The Government offered proof showing that a ring valued at $150 and currency in the sum of $140 belonging to Robert Morgan were missing from his locker at the Rock Island Golf Club on July 22, 1964; that defendant, although not a member, was seen in the Club on that afternoon by the locker room attendant who noted an unusual white spot in his hair; that two days later, defendant was seen wearing a ring that was later identified as the stolen ring.
On July 24, 1964, a special agent of the F.B.I. accosted defendant who was wearing a diamond ring readily visible. The agent advised defendant of his constitutional rights including his privilege to refrain from making any statement and his right to consult with an attorney before making any statement. Defendant told the special agent he had purchased the ring he was wearing from an individual whom he declined to identify, but said the seller was a member of an out-of-town mob. Defendant denied to the agent that he had ever been at the Rock Island Arsenal Golf Club.
Ronny Dee Womack was called as a witness by the Government. He testified he knew the defendant, and that in November 1965, in Robert's Lounge, which is a bar, defendant told him of his approaching trial involving the theft of a diamond ring at a country club. He testified further that defendant asked him to testify that while sitting at a bar he saw defendant hand a man some money and that the man, in turn, gave defendant a ring. Womack testified he never saw any such transaction.
Defendant caused to be issued a writ of habeas corpus ad testificandum. John Henry Morse was produced by the Illinois State Reformatory for Men at Joliet, Illinois, to testify at the trial in the instant case.
Defendant's attorney asked Morse some six questions such as whether he took the ring in evidence from a locker at the Rock Island Arsenal and whether some time later, he gave the ring to defendant. To all questions the witness Morse answered 'I refuse to answer that question on the grounds it might tend to incriminate me.'
It is clear that the evidence in this case was sufficient to convince a jury beyond a reasonable doubt that the defendant was guilty of the charge contained in the indictment.
There remains for consideration only the claimed error pertaining to the arguments of counsel as to the witness Morse who was the only witness produced by defendant.
Government's counsel said '* * * Remember the questions that are given by the attorney aren't evidence in this case. Mr.
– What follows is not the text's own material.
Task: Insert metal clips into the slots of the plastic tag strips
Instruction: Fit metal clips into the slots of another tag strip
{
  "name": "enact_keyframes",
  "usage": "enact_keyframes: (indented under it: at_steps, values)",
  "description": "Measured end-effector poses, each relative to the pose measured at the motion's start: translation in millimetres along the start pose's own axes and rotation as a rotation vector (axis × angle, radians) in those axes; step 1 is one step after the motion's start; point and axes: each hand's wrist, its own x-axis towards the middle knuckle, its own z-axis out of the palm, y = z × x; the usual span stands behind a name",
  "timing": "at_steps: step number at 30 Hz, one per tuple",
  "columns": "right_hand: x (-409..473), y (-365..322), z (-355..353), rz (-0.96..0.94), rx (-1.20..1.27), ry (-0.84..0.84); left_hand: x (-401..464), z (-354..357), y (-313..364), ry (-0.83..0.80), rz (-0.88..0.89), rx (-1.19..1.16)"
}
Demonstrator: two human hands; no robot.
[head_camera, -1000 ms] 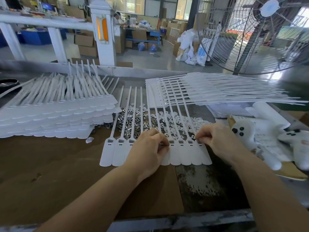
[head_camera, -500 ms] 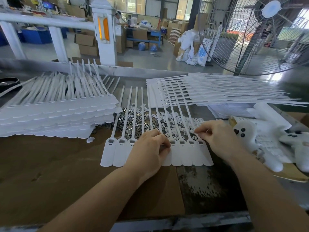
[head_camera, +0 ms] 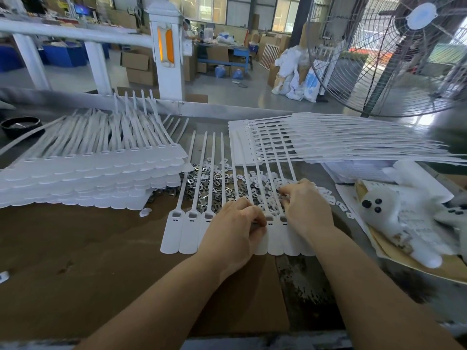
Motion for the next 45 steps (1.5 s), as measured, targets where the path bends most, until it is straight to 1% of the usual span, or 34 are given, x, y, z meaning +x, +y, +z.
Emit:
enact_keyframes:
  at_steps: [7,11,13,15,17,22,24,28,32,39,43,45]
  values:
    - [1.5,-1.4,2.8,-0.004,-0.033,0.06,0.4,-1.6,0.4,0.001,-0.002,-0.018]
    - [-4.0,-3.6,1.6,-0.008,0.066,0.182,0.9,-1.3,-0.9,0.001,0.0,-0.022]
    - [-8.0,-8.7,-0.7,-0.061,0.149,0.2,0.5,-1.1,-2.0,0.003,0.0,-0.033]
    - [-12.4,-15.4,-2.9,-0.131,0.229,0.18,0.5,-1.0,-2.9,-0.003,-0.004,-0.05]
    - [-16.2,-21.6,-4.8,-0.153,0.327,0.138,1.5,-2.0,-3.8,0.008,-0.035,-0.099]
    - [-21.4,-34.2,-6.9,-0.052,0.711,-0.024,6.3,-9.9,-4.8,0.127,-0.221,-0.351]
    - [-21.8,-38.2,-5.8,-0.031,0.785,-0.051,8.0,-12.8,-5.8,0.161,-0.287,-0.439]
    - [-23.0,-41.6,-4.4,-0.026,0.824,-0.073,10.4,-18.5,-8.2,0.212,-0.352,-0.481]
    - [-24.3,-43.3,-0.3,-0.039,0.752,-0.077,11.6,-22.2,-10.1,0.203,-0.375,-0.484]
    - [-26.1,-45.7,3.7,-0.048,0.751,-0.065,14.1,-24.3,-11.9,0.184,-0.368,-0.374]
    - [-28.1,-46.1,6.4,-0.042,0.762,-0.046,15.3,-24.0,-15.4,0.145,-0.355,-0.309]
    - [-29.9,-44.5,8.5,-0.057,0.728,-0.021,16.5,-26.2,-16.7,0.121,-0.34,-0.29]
Morse provided not one shred of testimony that you can use in the decision of this case, and if this jury bases its verdict upon a witness's refusal to answer a question because he feels it may incriminate him, then you are abrogating your duty to listen only to the evidence that is presented from the stand, and you are allowing this case to be decided, if you should so decide this-- you would be allowing this case to be decided upon a witness's failure to give evidence, rather than a witness's testimony, and I say, for my part, you should totally disregard the fact he was even in the court room.'
In his argument to the jury, defense counsel told the jury he had asked Mr. Morse 'Did you steal this ring from the locker at the Rock Island Arsenal?' An objection was made by the Government and sustained by the Court, that counsel was arguing a lack of evidence. When defendant's counsel persisted, the Court again sustained an objection and instructed the jury to disregard the argument.
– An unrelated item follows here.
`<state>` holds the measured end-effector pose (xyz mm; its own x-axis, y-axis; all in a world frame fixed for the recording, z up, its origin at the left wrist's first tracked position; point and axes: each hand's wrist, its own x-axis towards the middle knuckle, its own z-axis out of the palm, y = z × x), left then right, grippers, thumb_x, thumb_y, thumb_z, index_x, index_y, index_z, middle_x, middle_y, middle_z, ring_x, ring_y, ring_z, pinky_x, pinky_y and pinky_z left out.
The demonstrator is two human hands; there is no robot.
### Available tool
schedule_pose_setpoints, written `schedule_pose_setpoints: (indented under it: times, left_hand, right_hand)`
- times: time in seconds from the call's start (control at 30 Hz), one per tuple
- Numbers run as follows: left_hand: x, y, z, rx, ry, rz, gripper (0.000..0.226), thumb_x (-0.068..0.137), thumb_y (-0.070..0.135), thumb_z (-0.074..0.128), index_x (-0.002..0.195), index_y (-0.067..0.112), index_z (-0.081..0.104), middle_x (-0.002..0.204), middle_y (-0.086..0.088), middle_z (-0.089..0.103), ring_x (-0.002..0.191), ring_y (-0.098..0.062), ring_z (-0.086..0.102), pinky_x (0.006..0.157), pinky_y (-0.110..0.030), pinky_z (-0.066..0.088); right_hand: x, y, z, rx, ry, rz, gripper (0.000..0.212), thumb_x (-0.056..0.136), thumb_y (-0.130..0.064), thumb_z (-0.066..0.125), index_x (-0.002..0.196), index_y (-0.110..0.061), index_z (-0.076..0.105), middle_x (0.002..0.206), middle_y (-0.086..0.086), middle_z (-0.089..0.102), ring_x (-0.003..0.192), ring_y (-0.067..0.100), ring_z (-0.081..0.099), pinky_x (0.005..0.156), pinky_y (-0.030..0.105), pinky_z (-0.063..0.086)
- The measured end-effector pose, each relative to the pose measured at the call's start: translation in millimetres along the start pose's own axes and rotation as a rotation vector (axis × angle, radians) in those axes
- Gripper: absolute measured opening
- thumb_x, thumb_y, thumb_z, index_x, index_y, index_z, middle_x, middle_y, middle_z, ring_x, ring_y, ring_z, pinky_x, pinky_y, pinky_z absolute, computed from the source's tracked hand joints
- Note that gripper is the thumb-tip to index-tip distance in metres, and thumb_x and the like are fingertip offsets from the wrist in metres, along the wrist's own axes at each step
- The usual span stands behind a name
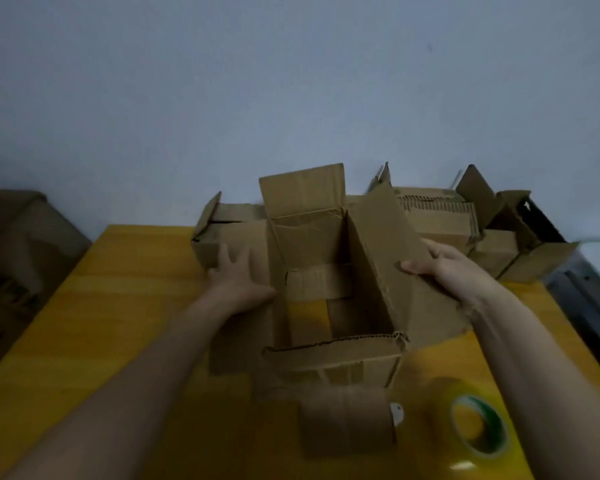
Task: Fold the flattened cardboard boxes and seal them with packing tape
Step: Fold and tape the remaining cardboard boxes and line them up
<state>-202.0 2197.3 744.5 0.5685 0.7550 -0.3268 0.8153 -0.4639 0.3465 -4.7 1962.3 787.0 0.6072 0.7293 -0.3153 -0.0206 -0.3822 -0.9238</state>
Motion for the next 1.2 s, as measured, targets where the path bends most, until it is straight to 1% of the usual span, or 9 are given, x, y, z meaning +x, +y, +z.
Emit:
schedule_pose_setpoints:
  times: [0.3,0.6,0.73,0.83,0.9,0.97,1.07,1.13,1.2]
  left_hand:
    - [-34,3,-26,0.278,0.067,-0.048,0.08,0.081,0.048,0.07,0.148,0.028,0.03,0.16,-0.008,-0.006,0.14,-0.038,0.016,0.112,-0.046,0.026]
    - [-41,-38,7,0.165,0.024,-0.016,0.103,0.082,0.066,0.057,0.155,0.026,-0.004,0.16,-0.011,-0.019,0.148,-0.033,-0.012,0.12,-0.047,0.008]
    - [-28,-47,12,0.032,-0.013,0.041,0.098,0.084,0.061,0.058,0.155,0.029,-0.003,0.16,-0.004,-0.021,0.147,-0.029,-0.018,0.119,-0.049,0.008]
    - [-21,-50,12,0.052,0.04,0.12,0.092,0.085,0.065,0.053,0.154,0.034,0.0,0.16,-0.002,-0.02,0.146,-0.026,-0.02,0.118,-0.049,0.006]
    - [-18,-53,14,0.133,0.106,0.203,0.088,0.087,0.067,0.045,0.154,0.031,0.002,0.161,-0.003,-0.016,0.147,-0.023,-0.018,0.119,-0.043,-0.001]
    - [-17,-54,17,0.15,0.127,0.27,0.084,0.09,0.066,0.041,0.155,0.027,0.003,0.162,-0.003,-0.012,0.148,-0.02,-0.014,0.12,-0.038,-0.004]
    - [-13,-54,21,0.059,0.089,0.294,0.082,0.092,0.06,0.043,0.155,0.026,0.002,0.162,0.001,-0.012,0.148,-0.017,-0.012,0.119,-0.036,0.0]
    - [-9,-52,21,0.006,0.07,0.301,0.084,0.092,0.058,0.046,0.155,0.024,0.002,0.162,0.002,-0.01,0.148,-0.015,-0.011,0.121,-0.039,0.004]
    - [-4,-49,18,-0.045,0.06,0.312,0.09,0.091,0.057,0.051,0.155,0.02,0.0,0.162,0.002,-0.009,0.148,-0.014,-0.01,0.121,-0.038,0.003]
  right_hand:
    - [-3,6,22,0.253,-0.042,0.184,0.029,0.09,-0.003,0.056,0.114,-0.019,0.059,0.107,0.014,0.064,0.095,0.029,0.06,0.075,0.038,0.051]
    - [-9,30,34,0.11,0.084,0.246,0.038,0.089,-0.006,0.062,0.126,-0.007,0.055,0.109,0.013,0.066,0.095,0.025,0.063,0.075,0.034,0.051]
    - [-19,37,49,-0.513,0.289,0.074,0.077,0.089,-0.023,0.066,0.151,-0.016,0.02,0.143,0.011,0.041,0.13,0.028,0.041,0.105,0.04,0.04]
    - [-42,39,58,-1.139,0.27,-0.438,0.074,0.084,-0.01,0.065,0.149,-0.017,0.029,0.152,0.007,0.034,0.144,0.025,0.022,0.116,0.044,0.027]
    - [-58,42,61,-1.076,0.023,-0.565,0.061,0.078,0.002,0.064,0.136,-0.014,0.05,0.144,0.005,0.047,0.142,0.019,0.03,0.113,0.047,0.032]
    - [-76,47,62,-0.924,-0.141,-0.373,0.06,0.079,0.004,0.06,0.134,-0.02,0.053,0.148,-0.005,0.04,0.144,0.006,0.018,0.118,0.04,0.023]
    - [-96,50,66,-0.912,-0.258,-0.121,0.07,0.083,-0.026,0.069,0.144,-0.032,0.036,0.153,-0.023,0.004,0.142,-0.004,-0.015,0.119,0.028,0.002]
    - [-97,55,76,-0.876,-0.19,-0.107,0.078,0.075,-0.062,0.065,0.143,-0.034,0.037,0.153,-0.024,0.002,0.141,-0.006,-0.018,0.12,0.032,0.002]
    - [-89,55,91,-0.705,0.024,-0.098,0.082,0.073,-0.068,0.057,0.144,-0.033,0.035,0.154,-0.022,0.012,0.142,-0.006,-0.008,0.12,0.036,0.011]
We hold there was no prejudicial error in the ruling of the District Court that defense counsel would not be permitted to argue an inference based upon the refusal of a defense witness to answer questions on the ground that the answer might incriminate him. There surely was a lack of evidentiary value in a witness' refusal to answer questions under the Fifth Amendment privilege. Such a refusal to testify does not have probative relevance on the issue of the defendant's guilt or innocence.
Under the circumstances of this case, we hold that there was no prejudicial error.